What next? The clock continues to tick, one week goes by, then another, and another. Emails ensued, "We need to speak to others", "It's a movable feast", "Just hang in there - there's no issue", "We apologise for the delay and hope you haven't lost interest".
And then? Same talented person checks a leading online job board and guess what - there it is - the very same role, no doubt about it. Although gobsmacked, they call it.
And the response. Did the individual representing the organisation come clean? Oh no, not at all, "Things have changed again, might need you later ..". Certainly no insight or concern.
And the impact
I'd suggest irrepairable damage to their brand in the eyes of that individual and no doubt those that may discuss it with. Could it be indicative of a trend within that organisation? And let's not even start on the ethics or legalities ...

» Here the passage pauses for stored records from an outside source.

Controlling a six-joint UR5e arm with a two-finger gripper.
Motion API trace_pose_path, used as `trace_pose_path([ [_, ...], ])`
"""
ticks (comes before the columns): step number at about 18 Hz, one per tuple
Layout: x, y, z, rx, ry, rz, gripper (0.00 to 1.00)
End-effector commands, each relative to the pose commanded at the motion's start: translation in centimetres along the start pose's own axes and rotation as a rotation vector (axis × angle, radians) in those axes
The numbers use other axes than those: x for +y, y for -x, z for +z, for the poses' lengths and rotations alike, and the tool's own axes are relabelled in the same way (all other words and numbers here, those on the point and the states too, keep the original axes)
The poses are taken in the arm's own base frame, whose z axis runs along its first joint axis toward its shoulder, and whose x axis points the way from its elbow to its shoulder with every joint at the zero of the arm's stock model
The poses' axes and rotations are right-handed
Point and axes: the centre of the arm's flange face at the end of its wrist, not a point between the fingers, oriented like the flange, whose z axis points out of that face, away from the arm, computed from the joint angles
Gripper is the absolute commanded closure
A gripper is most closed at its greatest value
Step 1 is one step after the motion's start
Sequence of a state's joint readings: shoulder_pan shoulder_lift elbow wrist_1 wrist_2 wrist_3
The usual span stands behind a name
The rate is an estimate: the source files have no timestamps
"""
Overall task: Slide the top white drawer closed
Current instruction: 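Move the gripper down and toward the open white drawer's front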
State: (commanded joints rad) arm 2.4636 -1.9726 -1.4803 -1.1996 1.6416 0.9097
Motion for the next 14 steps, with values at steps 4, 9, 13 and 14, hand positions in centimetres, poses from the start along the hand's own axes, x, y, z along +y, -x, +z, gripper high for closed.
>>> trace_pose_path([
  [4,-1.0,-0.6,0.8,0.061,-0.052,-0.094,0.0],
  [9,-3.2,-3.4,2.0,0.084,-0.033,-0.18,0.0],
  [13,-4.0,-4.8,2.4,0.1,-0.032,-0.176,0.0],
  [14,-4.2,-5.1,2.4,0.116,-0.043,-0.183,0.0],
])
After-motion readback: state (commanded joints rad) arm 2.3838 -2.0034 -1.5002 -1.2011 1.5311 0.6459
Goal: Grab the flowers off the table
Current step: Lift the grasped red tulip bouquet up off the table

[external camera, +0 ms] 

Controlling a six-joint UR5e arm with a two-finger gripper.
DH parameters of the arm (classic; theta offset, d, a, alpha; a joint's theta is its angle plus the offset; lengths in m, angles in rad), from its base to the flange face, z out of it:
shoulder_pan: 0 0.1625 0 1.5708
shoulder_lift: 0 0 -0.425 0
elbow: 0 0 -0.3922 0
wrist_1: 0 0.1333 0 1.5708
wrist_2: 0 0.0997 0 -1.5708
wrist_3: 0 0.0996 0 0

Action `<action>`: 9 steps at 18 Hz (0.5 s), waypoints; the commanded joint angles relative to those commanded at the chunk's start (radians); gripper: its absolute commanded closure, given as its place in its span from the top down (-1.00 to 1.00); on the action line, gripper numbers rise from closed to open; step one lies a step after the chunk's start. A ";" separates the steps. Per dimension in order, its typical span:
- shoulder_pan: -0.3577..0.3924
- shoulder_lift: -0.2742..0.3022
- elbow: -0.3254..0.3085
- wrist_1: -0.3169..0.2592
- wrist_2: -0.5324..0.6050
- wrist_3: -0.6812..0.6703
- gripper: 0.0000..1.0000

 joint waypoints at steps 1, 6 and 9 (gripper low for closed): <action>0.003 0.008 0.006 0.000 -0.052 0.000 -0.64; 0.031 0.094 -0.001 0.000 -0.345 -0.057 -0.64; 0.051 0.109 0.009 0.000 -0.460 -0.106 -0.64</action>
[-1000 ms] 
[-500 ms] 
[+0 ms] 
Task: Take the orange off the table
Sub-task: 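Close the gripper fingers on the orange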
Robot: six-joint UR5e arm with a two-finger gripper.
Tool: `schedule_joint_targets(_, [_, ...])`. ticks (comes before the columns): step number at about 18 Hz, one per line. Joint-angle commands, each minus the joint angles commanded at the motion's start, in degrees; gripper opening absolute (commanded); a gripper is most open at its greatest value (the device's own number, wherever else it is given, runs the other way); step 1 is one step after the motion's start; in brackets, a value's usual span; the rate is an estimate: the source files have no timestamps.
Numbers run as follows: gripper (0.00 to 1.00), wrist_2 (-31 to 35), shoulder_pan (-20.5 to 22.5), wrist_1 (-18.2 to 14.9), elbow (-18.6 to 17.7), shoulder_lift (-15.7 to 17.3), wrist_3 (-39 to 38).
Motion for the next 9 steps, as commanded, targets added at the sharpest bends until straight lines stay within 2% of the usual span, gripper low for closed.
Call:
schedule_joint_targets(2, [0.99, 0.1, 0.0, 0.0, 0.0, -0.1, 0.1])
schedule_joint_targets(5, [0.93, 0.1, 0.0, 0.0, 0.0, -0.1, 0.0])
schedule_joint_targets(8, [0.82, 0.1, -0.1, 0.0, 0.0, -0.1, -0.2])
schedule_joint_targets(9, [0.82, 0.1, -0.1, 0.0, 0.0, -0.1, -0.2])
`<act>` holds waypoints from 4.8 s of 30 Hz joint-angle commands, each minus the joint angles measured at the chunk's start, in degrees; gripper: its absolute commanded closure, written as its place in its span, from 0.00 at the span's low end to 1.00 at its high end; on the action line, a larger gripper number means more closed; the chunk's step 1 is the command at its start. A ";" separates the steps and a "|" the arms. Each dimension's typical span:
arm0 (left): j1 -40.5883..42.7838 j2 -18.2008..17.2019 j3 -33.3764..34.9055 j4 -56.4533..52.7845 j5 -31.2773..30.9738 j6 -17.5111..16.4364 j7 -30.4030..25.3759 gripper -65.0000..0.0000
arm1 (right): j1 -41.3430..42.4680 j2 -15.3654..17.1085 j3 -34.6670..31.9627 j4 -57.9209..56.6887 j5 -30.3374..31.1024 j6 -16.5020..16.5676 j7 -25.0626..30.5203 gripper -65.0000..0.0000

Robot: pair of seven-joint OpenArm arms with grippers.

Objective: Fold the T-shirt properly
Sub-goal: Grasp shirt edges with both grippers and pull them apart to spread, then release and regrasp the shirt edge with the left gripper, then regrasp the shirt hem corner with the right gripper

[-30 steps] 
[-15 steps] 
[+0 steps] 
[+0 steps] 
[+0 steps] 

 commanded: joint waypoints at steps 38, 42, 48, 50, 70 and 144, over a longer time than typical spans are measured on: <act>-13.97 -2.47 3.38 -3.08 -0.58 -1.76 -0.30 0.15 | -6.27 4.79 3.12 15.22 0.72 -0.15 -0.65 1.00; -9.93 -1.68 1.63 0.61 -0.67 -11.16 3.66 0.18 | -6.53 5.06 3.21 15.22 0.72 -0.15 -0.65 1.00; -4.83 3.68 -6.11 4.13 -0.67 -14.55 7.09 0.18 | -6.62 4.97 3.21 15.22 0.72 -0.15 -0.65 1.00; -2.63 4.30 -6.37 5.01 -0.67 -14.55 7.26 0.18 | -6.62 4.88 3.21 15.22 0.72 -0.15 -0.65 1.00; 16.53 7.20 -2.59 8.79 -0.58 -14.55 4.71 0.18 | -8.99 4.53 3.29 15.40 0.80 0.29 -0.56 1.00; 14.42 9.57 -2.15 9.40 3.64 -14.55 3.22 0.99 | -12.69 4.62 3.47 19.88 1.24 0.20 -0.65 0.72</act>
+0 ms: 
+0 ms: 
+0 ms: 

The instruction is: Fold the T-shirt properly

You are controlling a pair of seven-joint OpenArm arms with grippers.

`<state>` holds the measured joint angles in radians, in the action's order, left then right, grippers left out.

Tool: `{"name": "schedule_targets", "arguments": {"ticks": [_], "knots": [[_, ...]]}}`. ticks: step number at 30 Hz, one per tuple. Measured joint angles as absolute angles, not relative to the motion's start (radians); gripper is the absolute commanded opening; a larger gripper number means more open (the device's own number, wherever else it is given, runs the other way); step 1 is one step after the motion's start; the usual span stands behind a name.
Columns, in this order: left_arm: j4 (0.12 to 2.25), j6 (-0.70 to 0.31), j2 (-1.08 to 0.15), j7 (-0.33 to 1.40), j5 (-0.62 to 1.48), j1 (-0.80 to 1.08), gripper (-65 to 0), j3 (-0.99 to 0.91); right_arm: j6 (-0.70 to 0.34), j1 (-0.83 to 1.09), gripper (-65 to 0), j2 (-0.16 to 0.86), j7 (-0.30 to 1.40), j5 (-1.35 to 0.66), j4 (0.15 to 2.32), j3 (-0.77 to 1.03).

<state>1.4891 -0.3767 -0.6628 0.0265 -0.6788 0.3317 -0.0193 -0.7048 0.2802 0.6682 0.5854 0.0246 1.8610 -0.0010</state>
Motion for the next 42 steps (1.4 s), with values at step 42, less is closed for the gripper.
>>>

Do you know what really goes on in your organisation? Beyond the hype, how do you really treat people?
What can you do?
- be personally accountable for your actions
- It's an age old saying, "but treat others as you'd like to be treated", still holds true
- if you think something's not right, call it - respectfully of course!
- stand in the other person's shoes
- act with integrity.
Alternatively, what could they have done?
- advertise only when there is a defined role
- should the landscape change during the recruitment process, fess up immediately and be the leader they are, or should be
- offer an apology
- try to repair the damage, you never know when your paths will cross again
- treat all people as people, regardless of whether it's a permanent, fixed term, employee or contractor arrangement.
What's been your experience of the recruitment process? Have you experienced anything like this?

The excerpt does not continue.